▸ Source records
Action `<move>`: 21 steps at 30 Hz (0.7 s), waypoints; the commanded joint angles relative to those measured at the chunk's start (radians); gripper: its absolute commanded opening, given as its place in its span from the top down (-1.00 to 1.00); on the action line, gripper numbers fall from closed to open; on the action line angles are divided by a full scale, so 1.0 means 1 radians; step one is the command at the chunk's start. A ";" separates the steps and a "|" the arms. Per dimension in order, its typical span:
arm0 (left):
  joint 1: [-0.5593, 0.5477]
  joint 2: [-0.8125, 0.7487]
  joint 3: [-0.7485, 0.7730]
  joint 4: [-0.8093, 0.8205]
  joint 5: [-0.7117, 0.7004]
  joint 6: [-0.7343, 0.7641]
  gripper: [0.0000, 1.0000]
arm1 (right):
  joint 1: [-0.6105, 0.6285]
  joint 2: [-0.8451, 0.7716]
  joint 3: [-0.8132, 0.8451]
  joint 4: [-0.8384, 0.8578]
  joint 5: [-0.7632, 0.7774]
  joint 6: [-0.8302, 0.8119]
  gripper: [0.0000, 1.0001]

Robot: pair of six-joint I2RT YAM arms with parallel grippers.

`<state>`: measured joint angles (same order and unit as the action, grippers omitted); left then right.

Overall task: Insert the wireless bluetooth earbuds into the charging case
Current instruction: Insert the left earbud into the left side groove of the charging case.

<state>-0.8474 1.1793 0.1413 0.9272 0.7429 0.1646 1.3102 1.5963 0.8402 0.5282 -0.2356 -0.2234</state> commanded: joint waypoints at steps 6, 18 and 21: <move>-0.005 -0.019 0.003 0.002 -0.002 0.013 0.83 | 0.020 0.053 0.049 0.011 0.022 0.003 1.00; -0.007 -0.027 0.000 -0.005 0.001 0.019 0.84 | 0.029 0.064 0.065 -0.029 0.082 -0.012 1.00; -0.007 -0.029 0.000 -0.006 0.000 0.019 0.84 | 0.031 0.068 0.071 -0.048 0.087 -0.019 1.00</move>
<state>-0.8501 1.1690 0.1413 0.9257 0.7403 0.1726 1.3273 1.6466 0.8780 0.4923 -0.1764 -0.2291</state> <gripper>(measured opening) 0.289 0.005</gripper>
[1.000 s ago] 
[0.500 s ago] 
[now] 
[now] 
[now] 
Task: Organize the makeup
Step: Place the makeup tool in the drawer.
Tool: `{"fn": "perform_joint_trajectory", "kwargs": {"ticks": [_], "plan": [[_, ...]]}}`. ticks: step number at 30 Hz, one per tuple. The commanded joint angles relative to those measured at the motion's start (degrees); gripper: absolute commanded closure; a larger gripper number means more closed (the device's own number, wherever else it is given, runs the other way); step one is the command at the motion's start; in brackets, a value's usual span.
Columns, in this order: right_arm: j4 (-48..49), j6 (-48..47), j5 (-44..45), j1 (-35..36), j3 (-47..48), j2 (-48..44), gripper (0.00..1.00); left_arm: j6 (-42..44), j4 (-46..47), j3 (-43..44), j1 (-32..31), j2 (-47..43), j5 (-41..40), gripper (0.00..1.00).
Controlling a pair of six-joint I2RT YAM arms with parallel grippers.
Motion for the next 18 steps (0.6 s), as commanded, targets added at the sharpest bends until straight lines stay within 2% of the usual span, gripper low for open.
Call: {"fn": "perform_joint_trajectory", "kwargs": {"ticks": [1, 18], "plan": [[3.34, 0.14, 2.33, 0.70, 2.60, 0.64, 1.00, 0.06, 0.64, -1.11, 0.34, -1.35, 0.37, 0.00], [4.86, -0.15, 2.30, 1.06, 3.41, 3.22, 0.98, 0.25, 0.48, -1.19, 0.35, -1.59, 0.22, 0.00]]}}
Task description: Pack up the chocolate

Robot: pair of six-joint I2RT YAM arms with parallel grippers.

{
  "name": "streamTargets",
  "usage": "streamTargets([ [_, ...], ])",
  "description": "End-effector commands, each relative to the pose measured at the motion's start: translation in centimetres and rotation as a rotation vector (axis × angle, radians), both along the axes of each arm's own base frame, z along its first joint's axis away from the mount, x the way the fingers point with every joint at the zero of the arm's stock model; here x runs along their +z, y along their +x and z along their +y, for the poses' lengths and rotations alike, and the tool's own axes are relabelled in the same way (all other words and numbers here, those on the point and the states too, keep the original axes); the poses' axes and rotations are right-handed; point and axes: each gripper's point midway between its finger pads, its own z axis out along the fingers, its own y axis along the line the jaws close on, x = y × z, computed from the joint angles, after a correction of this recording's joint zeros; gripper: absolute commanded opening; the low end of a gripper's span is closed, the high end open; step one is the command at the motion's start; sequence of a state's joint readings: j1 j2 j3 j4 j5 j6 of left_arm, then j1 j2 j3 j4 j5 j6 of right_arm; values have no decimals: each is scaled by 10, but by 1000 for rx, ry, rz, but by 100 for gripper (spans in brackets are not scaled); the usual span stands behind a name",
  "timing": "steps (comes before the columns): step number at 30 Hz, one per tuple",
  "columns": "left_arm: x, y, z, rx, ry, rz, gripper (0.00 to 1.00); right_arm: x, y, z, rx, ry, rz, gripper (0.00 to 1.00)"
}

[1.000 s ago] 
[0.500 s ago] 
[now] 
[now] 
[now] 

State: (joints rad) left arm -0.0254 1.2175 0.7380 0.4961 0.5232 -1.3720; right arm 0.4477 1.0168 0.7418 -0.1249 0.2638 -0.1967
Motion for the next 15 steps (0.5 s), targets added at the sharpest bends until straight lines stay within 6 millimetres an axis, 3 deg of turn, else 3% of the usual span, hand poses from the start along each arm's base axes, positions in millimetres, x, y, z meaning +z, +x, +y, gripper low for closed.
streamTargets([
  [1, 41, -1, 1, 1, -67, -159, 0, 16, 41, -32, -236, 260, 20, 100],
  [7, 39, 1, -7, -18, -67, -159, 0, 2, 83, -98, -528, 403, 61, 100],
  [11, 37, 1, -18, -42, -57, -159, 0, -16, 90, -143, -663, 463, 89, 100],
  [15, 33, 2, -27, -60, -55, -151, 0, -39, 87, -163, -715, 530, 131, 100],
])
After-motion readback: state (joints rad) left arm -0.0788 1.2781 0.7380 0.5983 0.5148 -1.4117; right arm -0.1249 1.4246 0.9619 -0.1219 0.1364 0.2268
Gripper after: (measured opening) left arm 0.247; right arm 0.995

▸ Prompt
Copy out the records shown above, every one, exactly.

▸ The answer
Action `<move>`: 21 steps at 30 Hz (0.7 s), waypoints; the commanded joint angles relative to those measured at the chunk's start (radians); gripper: its absolute commanded opening, given as its place in its span from the top down (-1.00 to 1.00); on the action line, gripper numbers fall from closed to open; on the action line angles are divided by a full scale, so 1.0 means 1 radians; step one is the command at the chunk's start. A ";" separates the steps and a "|" the arms. Per dimension in order, its typical span:
arm0 (left):
  joint 1: [-0.5593, 0.5477]
  joint 2: [-0.8125, 0.7487]
  joint 3: [-0.7485, 0.7730]
  joint 4: [-0.8093, 0.8205]
  joint 5: [-0.7117, 0.7004]
  joint 6: [-0.7343, 0.7641]
  gripper: [0.0000, 1.0000]
arm1 (right):
  joint 1: [-0.6105, 0.6285]
  joint 2: [-0.8451, 0.7716]
  joint 3: [-0.8132, 0.8451]
  joint 4: [-0.8384, 0.8578]
  joint 5: [-0.7632, 0.7774]
  joint 6: [-0.8302, 0.8119]
  gripper: [0.0000, 1.0001]

Robot: pair of six-joint I2RT YAM arms with parallel grippers.

`<state>`: measured joint angles (same order and unit as the action, grippers omitted); left then right.

Overall task: Insert the wireless bluetooth earbuds into the charging case
Current instruction: Insert the left earbud into the left side groove of the charging case.

<state>-0.8474 1.1793 0.1413 0.9272 0.7429 0.1646 1.3102 1.5963 0.8402 0.5282 -0.2356 -0.2234</state> commanded: joint waypoints at steps 6, 18 and 21: <move>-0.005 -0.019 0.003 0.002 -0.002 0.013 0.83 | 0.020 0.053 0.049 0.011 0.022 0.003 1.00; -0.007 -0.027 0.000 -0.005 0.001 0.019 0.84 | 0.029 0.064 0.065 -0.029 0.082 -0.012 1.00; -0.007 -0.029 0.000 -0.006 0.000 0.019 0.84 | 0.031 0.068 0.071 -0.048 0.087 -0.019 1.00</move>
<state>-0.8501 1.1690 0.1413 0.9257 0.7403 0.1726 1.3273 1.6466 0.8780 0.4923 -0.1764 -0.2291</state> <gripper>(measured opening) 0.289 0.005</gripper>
[1.000 s ago] 
[0.500 s ago] 
[now] 
[now] 
[now] 
Task: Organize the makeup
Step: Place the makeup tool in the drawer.
Tool: `{"fn": "perform_joint_trajectory", "kwargs": {"ticks": [_], "plan": [[_, ...]]}}`. ticks: step number at 30 Hz, one per tuple. The commanded joint angles relative to those measured at the motion's start (degrees); gripper: absolute commanded closure; a larger gripper number means more closed (the device's own number, wherever else it is given, runs the other way); step one is the command at the motion's start; in brackets, a value's usual span.
Columns, in this order: right_arm: j4 (-48..49), j6 (-48..47), j5 (-44..45), j1 (-35..36), j3 (-47..48), j2 (-48..44), gripper (0.00..1.00); left_arm: j6 (-42..44), j4 (-46..47), j3 (-43..44), j1 (-32..31), j2 (-47..43), j5 (-41..40), gripper (0.00..1.00).
Controlling a pair of six-joint I2RT YAM arms with parallel grippers.
Motion for the next 18 steps (0.6 s), as commanded, targets added at the sharpest bends until straight lines stay within 2% of the usual span, gripper low for open.
Call: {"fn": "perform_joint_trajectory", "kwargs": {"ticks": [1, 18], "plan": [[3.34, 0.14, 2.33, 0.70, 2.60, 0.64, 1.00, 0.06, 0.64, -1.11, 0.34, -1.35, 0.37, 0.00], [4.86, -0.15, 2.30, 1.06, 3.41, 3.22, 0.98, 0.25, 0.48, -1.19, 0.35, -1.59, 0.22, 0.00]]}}
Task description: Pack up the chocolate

Robot: pair of six-joint I2RT YAM arms with parallel grippers.

{
  "name": "streamTargets",
  "usage": "streamTargets([ [_, ...], ])",
  "description": "End-effector commands, each relative to the pose measured at the motion's start: translation in centimetres and rotation as a rotation vector (axis × angle, radians), both along the axes of each arm's own base frame, z along its first joint's axis away from the mount, x the way the fingers point with every joint at the zero of the arm's stock model; here x runs along their +z, y along their +x and z along their +y, for the poses' lengths and rotations alike, and the tool's own axes are relabelled in the same way (all other words and numbers here, those on the point and the states too, keep the original axes); the poses' axes and rotations are right-handed; point and axes: each gripper's point midway between its finger pads, its own z axis out along the fingers, its own y axis along the line the jaws close on, x = y × z, computed from the joint angles, after a correction of this recording's joint zeros; gripper: absolute commanded opening; the low end of a gripper's span is closed, the high end open; step one is the command at the motion's start; sequence of a state's joint readings: j1 j2 j3 j4 j5 j6 of left_arm, then j1 j2 j3 j4 j5 j6 of right_arm; values have no decimals: each is scaled by 10, but by 1000 for rx, ry, rz, but by 100 for gripper (spans in brackets are not scaled); the usual span stands behind a name",
  "timing": "steps (comes before the columns): step number at 30 Hz, one per tuple",
  "columns": "left_arm: x, y, z, rx, ry, rz, gripper (0.00 to 1.00); right_arm: x, y, z, rx, ry, rz, gripper (0.00 to 1.00)"
}

[1.000 s ago] 
[0.500 s ago] 
[now] 
[now] 
[now] 

State: (joints rad) left arm -0.0254 1.2175 0.7380 0.4961 0.5232 -1.3720; right arm 0.4477 1.0168 0.7418 -0.1249 0.2638 -0.1967
Motion for the next 15 steps (0.5 s), targets added at the sharpest bends until straight lines stay within 6 millimetres an axis, 3 deg of turn, else 3% of the usual span, hand poses from the start along each arm's base axes, positions in millimetres, x, y, z meaning +z, +x, +y, gripper low for closed.
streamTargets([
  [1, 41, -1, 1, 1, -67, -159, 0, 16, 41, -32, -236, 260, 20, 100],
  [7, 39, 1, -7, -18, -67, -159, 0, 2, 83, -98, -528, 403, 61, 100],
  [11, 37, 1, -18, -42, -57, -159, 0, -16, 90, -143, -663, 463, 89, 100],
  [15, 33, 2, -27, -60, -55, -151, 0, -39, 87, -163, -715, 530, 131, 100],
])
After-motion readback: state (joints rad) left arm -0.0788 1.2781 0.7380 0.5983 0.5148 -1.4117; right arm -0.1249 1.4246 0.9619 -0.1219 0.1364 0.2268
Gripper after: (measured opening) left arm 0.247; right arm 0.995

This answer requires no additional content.